EXERCISE: Those lines of the material below that fall between its first line and the line with "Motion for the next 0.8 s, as", both included, are to be repeated exactly.

MATERIAL FOR THE TASK:
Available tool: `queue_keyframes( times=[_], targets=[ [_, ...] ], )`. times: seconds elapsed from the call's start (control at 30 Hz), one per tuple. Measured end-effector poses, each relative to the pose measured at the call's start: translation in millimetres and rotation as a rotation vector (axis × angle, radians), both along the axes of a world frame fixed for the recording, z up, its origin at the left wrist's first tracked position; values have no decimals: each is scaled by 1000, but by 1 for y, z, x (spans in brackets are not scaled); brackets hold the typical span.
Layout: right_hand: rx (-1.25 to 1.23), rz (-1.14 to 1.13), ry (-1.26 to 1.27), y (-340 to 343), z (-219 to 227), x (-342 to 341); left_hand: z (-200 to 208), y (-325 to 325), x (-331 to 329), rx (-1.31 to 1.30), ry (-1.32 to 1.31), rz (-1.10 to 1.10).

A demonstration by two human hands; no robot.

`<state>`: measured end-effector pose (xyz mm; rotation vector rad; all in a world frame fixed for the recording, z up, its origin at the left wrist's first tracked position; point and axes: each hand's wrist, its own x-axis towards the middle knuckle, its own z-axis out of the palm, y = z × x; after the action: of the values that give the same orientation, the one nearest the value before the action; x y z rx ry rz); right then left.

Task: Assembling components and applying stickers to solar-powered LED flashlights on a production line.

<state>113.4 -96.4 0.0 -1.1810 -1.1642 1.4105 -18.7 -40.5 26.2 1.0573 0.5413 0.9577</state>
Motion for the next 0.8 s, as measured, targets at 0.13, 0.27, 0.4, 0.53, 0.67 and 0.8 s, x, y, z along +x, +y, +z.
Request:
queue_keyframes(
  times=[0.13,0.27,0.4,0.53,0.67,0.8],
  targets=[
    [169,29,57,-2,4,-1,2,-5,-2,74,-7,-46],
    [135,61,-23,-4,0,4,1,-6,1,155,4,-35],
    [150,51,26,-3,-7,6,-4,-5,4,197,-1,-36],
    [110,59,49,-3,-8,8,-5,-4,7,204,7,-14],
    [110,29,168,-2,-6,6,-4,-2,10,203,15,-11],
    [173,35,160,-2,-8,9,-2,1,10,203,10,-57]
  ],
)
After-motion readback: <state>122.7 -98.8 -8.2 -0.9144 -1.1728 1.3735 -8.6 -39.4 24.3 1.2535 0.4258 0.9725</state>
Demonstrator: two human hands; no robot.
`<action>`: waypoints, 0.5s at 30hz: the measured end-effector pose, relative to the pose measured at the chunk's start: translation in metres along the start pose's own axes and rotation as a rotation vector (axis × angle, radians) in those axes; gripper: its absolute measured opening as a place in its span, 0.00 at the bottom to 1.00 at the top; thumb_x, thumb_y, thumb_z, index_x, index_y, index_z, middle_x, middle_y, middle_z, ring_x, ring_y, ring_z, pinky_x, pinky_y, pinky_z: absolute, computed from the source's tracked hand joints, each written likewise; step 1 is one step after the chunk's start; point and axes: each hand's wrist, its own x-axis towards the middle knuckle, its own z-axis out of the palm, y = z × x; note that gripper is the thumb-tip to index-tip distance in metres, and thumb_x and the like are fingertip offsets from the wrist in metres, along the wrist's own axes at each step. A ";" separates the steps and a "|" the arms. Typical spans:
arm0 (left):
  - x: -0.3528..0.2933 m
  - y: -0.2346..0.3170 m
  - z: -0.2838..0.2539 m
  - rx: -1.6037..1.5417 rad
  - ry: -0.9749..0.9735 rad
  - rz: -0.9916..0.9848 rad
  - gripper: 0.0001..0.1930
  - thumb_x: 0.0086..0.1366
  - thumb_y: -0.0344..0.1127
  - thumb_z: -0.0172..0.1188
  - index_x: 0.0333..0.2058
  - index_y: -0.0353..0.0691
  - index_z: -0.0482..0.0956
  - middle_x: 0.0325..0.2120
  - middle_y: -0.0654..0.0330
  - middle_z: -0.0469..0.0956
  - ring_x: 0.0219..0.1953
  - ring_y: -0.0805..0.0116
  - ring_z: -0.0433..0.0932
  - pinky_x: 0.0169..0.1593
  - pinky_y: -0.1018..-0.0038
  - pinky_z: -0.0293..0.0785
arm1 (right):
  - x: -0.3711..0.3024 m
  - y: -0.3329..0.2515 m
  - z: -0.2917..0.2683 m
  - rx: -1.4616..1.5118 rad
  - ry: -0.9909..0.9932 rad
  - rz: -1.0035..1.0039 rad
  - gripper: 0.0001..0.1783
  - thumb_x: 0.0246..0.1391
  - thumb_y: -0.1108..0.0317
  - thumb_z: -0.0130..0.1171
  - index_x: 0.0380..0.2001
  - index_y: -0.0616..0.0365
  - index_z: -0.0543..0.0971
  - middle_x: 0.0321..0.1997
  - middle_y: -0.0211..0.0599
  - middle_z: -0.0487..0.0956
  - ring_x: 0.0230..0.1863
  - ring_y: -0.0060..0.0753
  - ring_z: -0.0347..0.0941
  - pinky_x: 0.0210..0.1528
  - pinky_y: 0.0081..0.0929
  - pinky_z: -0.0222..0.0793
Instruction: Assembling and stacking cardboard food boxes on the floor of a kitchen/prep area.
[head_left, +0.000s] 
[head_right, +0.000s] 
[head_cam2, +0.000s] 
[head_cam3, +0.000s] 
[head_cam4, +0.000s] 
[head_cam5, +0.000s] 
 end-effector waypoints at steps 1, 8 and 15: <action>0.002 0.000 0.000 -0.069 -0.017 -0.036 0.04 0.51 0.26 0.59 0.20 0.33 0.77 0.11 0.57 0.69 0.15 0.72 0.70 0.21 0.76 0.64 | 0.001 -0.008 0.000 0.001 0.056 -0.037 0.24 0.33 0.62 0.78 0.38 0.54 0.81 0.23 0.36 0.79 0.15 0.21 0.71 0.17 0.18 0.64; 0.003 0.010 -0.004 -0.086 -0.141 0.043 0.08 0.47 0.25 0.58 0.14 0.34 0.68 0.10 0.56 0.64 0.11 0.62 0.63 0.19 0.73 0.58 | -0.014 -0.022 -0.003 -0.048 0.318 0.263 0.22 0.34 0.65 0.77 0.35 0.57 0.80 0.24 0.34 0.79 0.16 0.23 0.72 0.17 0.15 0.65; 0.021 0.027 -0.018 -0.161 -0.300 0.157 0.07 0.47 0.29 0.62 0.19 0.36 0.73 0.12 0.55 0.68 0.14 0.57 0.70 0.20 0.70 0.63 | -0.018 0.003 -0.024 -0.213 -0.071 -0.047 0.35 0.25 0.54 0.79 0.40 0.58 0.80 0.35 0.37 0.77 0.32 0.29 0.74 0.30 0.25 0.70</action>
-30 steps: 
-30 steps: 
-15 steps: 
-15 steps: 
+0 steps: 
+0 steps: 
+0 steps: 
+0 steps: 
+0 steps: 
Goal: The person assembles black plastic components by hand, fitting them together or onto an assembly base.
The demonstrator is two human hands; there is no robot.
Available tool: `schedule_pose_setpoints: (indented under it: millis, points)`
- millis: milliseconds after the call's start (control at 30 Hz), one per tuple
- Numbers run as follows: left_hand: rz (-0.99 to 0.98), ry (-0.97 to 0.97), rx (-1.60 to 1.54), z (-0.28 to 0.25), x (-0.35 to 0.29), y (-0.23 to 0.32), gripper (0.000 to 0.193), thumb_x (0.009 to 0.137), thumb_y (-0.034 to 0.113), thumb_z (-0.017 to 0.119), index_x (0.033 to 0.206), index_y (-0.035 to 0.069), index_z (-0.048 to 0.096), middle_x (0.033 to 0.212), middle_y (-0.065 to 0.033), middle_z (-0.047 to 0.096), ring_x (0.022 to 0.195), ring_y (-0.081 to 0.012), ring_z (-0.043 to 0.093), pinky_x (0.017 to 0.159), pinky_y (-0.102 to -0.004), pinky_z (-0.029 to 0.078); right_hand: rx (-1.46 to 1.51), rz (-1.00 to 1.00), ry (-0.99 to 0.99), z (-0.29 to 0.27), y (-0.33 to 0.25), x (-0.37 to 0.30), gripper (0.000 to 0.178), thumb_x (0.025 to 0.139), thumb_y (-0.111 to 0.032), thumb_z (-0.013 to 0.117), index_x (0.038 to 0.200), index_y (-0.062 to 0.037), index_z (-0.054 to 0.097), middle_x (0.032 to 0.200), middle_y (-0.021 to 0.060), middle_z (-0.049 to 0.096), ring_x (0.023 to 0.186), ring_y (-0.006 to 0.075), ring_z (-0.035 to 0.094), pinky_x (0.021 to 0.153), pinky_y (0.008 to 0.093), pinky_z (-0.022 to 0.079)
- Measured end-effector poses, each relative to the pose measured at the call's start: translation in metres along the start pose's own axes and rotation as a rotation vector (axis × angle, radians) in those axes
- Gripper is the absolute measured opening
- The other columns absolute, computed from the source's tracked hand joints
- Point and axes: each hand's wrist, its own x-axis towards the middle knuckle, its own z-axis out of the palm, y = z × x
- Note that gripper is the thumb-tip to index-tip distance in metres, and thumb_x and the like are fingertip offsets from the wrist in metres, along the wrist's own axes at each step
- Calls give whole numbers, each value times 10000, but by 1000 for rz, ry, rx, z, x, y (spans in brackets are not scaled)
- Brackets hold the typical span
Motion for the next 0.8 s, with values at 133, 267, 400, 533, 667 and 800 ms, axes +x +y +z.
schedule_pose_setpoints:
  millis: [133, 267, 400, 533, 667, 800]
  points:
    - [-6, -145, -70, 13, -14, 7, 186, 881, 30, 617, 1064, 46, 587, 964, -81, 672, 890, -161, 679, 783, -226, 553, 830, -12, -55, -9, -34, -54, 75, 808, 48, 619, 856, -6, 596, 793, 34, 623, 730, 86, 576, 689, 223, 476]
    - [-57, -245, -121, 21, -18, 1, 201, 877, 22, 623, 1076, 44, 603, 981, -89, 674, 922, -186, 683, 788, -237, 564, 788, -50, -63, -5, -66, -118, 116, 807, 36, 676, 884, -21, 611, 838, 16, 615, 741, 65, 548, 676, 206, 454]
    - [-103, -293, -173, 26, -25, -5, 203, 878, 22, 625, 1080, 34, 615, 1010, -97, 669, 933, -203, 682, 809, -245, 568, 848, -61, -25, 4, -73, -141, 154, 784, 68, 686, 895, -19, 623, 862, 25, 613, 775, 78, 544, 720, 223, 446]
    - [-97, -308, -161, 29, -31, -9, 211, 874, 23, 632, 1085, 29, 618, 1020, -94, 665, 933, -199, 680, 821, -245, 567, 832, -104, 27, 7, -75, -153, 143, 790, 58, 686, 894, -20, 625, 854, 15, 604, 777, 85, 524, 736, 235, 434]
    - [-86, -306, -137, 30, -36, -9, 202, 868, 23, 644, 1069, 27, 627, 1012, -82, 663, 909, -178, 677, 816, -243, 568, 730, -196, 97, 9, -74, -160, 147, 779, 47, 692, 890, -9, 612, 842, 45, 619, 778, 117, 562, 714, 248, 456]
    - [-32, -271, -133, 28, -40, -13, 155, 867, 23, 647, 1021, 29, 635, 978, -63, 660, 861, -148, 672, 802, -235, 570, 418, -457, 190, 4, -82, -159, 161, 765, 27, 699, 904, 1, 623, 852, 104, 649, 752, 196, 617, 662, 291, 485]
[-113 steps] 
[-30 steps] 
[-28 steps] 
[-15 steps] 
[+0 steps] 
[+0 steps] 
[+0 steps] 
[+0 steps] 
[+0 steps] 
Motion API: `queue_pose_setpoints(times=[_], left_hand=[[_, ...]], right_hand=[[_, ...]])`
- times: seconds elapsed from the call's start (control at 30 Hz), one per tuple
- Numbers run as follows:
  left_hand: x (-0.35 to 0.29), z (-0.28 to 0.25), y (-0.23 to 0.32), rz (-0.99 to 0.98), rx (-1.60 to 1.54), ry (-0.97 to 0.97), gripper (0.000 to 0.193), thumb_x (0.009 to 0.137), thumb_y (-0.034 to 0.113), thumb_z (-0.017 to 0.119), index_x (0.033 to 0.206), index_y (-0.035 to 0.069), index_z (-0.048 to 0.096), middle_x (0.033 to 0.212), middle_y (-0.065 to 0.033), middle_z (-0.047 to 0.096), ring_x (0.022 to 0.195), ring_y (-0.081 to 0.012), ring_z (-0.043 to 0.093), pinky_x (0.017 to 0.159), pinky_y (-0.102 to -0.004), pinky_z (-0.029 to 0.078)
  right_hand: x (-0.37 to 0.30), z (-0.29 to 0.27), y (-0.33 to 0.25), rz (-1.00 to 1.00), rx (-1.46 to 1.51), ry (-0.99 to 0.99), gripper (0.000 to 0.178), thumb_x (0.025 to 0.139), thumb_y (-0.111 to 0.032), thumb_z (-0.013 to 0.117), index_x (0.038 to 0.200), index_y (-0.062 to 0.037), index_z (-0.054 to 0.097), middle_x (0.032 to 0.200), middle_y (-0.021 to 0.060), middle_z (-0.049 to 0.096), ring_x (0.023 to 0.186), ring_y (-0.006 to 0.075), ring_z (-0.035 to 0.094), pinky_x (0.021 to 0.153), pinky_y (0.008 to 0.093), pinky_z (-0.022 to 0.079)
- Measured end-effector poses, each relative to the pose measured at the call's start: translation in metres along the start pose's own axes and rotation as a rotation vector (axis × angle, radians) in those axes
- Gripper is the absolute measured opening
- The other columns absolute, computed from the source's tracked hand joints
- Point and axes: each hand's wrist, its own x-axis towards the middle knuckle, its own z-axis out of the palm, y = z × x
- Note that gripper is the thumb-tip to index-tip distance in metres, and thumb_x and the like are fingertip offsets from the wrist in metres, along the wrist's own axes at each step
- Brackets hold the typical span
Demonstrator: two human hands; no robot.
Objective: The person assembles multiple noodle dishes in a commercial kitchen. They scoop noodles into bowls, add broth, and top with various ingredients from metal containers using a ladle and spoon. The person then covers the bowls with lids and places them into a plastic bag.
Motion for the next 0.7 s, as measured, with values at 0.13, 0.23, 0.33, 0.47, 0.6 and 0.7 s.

RESPONSE BELOW:
Available tool: `queue_keyframes( times=[_], targets=[ [_, ...] ], )`. times: seconds elapsed from the call's start (control at 30 Hz), one per tuple. Measured end-effector poses, each relative to the pose measured at the call's start: translation in millimetres and rotation as a rotation vector (axis × angle, radians), both along the axes of a world frame fixed for the recording, z up, its origin at the left wrist's first tracked position; values have no decimals: each is scaled by 1000, but by 1 for y, z, x (spans in brackets are not scaled); brackets hold the typical span.
Layout: right_hand: rx (-1.25 to 1.23), rz (-1.14 to 1.13), ry (-1.26 to 1.27), y (-340 to 343), z (-219 to 227), x (-342 to 341); left_hand: z (-200 to 208), y (-325 to 325), x (-331 to 329), rx (-1.31 to 1.30), ry (-1.32 to 1.31), rz (-1.10 to 1.10).

A demonstration by two human hands; no robot.

`<state>`: measured end-effector pose (xyz mm; rotation vector rad; all in a world frame fixed for the recording, z up, its origin at the left wrist's first tracked position; point and axes: each hand's wrist, its own x-axis towards the middle knuckle, its own z-axis out of the palm, y = z × x; after the action: of the values that give the same orientation, the one nearest the value before the action; x y z rx ry rz); right then left.

Task: Assembling components and applying stickers to solar-powered LED flashlights on a production line.

<state>113.4 -96.4 0.0 -1.1810 -1.1642 1.4105 -18.7 -40.5 26.2 1.0573 0.5413 0.9577</state>
Motion for the next 0.8 s, as measured, targets at 0.13, 0.27, 0.4, 0.53, 0.67 and 0.8 s, x, y, z along +x, +y, +z.

The exercise is complete with this answer.